#### [Source data]
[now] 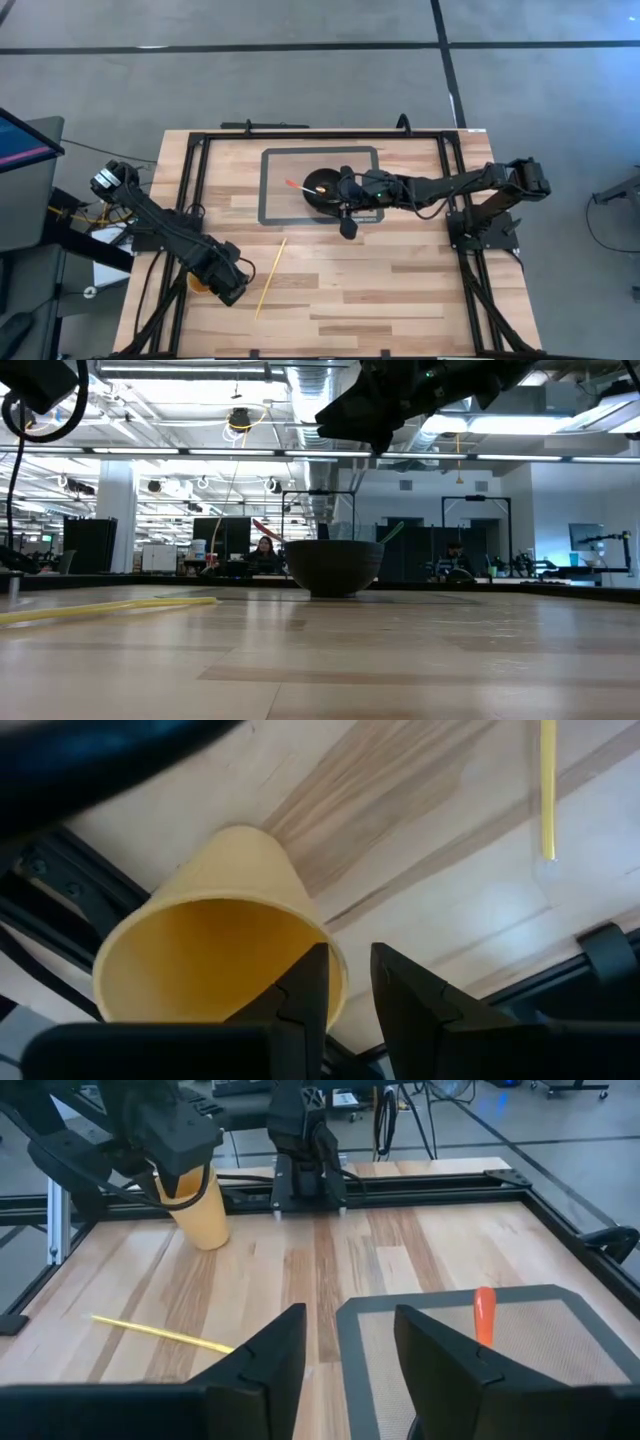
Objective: Pick & Place Utensil
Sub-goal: Put the yellow cup on the transparent silicone mat to the top right of the black bowl
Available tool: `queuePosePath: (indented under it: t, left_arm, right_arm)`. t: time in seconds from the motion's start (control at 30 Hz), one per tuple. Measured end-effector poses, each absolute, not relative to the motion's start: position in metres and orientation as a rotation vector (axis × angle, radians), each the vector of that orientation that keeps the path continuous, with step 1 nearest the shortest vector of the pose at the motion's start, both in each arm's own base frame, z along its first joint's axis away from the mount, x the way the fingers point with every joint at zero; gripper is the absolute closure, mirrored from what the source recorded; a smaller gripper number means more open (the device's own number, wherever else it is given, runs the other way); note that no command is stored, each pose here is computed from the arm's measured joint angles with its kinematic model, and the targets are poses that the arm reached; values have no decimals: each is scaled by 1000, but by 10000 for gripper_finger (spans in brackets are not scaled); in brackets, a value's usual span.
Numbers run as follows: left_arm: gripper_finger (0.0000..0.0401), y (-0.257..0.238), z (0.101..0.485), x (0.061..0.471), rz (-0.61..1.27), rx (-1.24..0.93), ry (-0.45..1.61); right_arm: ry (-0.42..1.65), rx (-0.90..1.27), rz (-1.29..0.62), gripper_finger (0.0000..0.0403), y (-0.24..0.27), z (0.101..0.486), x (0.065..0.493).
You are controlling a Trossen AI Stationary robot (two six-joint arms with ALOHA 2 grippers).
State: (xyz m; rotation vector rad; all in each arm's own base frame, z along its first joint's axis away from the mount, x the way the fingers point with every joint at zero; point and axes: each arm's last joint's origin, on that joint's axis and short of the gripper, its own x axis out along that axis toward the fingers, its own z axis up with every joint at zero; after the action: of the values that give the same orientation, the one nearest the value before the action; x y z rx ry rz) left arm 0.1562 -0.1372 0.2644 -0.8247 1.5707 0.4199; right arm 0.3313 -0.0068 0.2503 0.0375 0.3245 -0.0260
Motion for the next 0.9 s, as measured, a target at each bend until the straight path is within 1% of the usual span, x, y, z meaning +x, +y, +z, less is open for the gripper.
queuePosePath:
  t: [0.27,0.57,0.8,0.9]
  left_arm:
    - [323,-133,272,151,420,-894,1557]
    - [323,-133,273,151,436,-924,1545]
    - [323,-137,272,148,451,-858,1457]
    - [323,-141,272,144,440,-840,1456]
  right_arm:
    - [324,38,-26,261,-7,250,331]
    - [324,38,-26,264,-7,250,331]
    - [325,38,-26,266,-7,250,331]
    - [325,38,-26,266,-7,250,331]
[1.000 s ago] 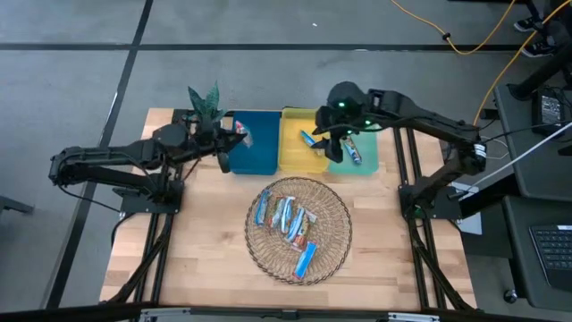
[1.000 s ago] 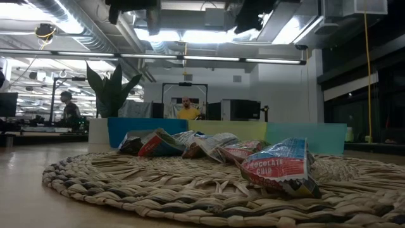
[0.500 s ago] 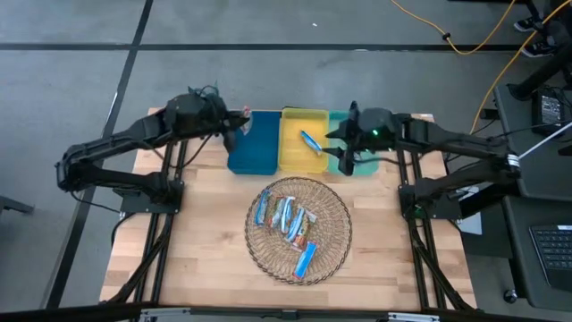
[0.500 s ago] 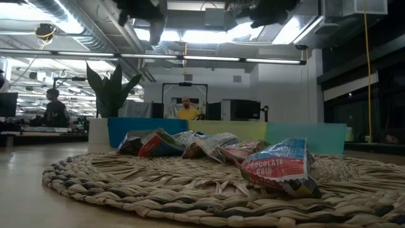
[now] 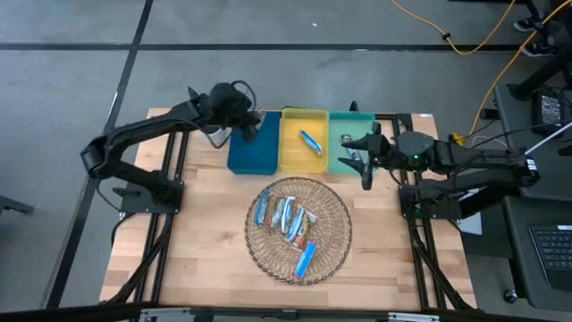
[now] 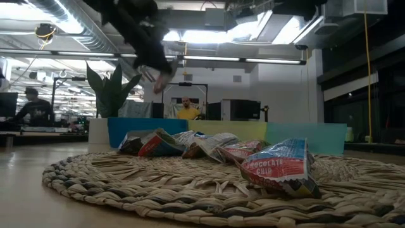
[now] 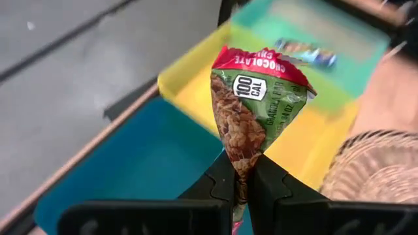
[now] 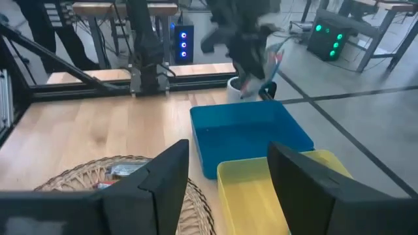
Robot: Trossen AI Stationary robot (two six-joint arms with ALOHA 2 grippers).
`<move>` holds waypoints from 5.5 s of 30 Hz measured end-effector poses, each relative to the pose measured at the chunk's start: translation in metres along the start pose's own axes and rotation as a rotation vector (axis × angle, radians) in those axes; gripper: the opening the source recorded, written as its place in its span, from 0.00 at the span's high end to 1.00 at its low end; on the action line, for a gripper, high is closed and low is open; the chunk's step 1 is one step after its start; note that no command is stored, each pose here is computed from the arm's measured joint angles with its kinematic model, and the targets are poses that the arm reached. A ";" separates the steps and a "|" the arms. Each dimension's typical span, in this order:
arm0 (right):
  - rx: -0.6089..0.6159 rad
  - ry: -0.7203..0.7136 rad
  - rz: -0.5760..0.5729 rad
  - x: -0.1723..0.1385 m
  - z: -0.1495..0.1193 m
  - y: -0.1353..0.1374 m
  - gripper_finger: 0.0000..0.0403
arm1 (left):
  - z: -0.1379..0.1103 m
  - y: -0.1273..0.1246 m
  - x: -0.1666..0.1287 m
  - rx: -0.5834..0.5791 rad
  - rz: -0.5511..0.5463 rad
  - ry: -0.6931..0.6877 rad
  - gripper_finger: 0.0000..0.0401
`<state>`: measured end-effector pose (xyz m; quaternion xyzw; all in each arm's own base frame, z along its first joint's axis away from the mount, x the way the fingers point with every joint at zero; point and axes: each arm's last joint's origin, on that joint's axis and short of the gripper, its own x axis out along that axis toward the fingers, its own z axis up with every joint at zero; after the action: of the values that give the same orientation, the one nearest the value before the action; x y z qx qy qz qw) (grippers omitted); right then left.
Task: Pick and place Granola Bars by type
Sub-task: Put the red granola bar into the blue bin, then put the blue granola bar into the light blue bin
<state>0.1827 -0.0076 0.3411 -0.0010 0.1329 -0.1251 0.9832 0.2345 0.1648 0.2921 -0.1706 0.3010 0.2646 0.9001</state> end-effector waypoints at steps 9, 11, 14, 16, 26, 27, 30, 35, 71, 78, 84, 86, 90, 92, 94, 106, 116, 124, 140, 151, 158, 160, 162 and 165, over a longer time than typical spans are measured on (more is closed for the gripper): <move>-0.008 -0.017 0.001 -0.004 -0.004 -0.001 0.48 | -0.023 0.011 0.061 -0.048 0.014 0.201 0.97; -0.024 -0.017 0.001 -0.004 -0.004 -0.001 0.48 | -0.028 0.013 0.071 -0.060 0.018 0.235 0.97; -0.041 -0.017 0.002 -0.004 -0.004 -0.001 0.48 | -0.035 0.014 0.084 -0.086 0.015 0.279 0.97; -0.057 -0.017 0.002 -0.004 -0.004 -0.001 0.48 | -0.040 0.015 0.092 -0.102 0.007 0.311 0.97; -0.066 -0.017 0.002 -0.004 -0.004 -0.001 0.48 | -0.057 0.018 0.115 -0.151 0.011 0.403 0.94; -0.066 -0.017 0.002 -0.004 -0.004 -0.001 0.48 | -0.057 0.018 0.115 -0.152 0.012 0.406 0.94; -0.065 -0.016 0.002 -0.004 -0.004 -0.001 0.48 | -0.060 0.019 0.118 -0.153 0.014 0.418 0.93; -0.065 -0.016 0.002 -0.004 -0.004 -0.001 0.48 | -0.063 0.020 0.122 -0.156 0.019 0.442 0.91; 0.020 -0.012 -0.040 -0.004 -0.004 -0.002 0.48 | -0.027 -0.073 -0.043 -0.001 -0.120 0.118 0.56; 0.019 -0.011 -0.023 -0.004 -0.004 -0.002 0.48 | -0.044 -0.100 -0.068 0.045 -0.201 0.170 0.56; 0.019 -0.011 -0.023 -0.004 -0.004 -0.002 0.48 | -0.058 -0.122 -0.080 0.123 -0.274 0.198 0.57; 0.019 -0.011 -0.023 -0.004 -0.004 -0.002 0.48 | -0.064 -0.129 -0.084 0.149 -0.273 0.210 0.57; 0.020 -0.011 -0.020 -0.004 -0.004 -0.002 0.48 | -0.078 -0.139 -0.086 0.184 -0.247 0.221 0.57; 0.024 -0.011 -0.019 -0.004 -0.004 -0.002 0.48 | -0.085 -0.142 -0.086 0.183 -0.224 0.233 0.57; 0.021 -0.011 -0.014 -0.004 -0.004 -0.002 0.48 | -0.093 -0.144 -0.085 0.165 -0.212 0.241 0.57; 0.003 0.042 -0.015 -0.004 -0.010 -0.002 0.48 | -0.127 -0.145 -0.064 -0.091 -0.164 0.270 0.56; 0.001 0.046 -0.015 -0.004 -0.010 -0.002 0.48 | -0.137 -0.162 -0.032 -0.195 -0.204 0.243 0.56; -0.005 0.040 -0.015 -0.004 -0.009 -0.002 0.48 | -0.152 -0.183 0.012 -0.275 -0.233 0.298 0.56; -0.029 0.040 -0.014 -0.004 -0.009 -0.002 0.48 | -0.184 -0.184 0.057 -0.389 -0.031 0.352 0.61; -0.056 0.049 -0.015 -0.004 -0.010 -0.002 0.48 | -0.170 -0.187 0.048 -0.425 -0.155 0.352 0.72; -0.056 0.049 -0.015 -0.004 -0.010 -0.002 0.48 | -0.158 -0.183 0.029 -0.413 -0.169 0.330 0.73; -0.056 0.049 -0.015 -0.004 -0.010 -0.002 0.48 | -0.160 -0.181 0.028 -0.409 -0.157 0.352 0.72; -0.056 0.049 -0.015 -0.004 -0.010 -0.002 0.48 | -0.163 -0.178 0.027 -0.405 -0.137 0.396 0.70; -0.056 0.053 -0.016 -0.003 -0.010 -0.002 0.48 | -0.168 -0.174 0.027 -0.388 -0.089 0.433 0.67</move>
<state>0.1768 -0.0081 0.3319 -0.0263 0.1621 -0.1290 0.9780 0.2782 -0.0432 0.1734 -0.4051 0.4222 0.2350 0.7762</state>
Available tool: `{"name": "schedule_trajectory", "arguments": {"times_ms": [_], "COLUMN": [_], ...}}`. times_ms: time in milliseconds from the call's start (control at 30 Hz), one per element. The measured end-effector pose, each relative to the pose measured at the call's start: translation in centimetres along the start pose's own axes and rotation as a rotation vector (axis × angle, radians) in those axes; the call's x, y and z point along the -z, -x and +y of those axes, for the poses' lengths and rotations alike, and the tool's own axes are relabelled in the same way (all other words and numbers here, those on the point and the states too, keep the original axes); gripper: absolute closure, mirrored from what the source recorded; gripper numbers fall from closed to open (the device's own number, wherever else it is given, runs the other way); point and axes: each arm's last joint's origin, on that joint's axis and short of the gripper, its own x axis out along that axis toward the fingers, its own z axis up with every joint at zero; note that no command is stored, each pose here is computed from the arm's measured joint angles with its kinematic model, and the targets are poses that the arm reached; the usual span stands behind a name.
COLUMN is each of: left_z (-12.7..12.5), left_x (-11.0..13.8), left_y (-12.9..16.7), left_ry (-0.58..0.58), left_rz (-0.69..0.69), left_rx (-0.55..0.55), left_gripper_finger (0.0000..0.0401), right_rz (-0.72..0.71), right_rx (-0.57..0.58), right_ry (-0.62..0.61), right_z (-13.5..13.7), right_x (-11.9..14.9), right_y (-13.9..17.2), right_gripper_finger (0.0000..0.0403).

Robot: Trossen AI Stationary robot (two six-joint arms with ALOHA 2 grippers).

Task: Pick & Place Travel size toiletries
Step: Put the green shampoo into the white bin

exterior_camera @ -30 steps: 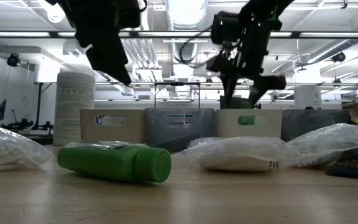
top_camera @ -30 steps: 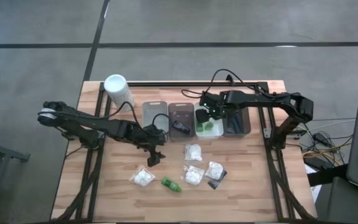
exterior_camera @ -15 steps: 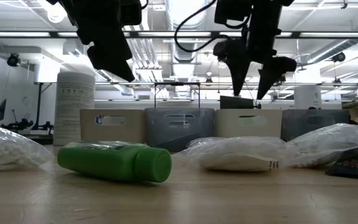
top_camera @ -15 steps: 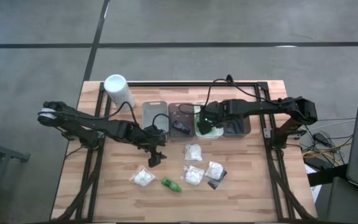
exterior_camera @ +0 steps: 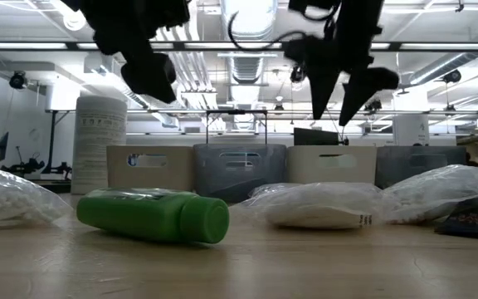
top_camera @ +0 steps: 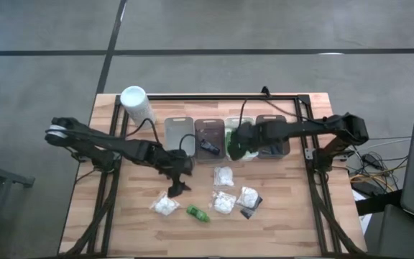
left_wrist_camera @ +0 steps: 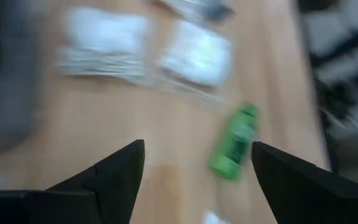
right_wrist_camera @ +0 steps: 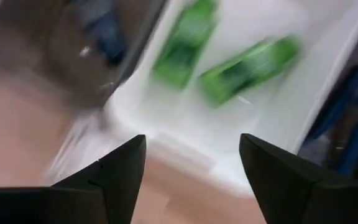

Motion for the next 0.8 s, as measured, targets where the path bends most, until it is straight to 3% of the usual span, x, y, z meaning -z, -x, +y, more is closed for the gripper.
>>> {"name": "schedule_trajectory", "arguments": {"times_ms": [267, 600, 800], "left_z": [-1.6, -4.3, -5.5], "left_x": [1.3, 4.2, 5.3], "left_y": [-3.0, -9.0, -10.9], "left_ry": [-0.275, -0.532, -0.586], "left_rz": [0.095, 0.187, 0.187], "left_rx": [0.084, 0.168, 0.03], "left_gripper_finger": [0.0103, 0.0103, 0.0103], "right_rz": [0.004, -0.007, -0.028], "right_rx": [-0.076, -0.131, -0.16], "right_ry": [0.06, 0.058, 0.032], "right_z": [2.6, 3.6, 3.6], "right_x": [5.9, 11.8, 14.4], "right_y": [1.7, 3.6, 4.5], "right_gripper_finger": [0.015, 0.0091, 0.006]}}
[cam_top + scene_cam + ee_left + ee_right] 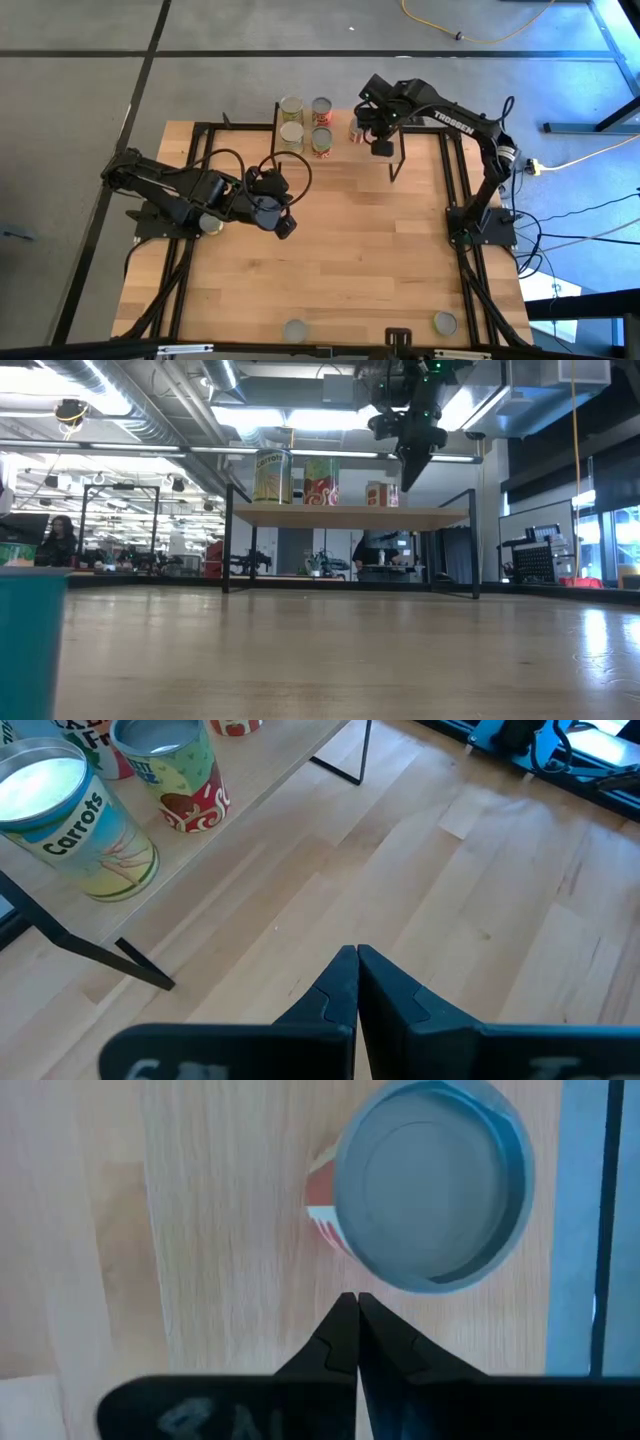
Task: Pick and place cans onto a shelf
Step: Put the canned tomatoes on the shelf
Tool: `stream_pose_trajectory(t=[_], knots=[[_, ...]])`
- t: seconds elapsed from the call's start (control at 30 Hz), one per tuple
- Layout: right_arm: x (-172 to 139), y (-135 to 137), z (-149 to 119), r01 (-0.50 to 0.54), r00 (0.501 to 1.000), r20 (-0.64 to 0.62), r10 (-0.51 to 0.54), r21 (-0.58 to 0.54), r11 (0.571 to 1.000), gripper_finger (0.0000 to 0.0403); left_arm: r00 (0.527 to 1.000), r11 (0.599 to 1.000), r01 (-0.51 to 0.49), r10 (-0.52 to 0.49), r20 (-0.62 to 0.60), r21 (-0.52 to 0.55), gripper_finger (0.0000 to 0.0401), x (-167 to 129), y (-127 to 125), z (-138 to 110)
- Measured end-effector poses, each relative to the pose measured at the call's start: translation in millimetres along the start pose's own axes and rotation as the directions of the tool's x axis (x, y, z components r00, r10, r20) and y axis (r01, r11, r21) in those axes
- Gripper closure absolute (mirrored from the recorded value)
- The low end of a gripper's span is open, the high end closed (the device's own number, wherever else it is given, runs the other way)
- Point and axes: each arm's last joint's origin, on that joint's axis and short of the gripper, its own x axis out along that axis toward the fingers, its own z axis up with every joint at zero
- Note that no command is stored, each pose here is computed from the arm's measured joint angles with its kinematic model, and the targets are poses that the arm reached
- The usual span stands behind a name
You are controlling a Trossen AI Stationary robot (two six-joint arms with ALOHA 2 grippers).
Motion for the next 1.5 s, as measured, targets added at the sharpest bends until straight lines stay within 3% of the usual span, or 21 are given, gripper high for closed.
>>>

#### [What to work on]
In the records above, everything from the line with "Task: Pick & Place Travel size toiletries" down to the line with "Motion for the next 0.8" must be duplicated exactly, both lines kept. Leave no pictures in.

#### [Answer section]
Task: Pick & Place Travel size toiletries
Step: Put the green shampoo into the white bin

exterior_camera @ -30 steps: 
top_camera @ -30 steps: 
exterior_camera @ -15 steps: 
top_camera @ -15 steps: 
exterior_camera @ +0 steps: 
top_camera @ +0 steps: 
left_wrist_camera @ +0 steps: 
right_wrist_camera @ +0 steps: 

Motion for the next 0.8 s, as measured, targets where the path bends most, until it is straight to 3% of the usual span, x, y, z meaning -z, -x, +y, more is closed for the gripper.

The output has been completed.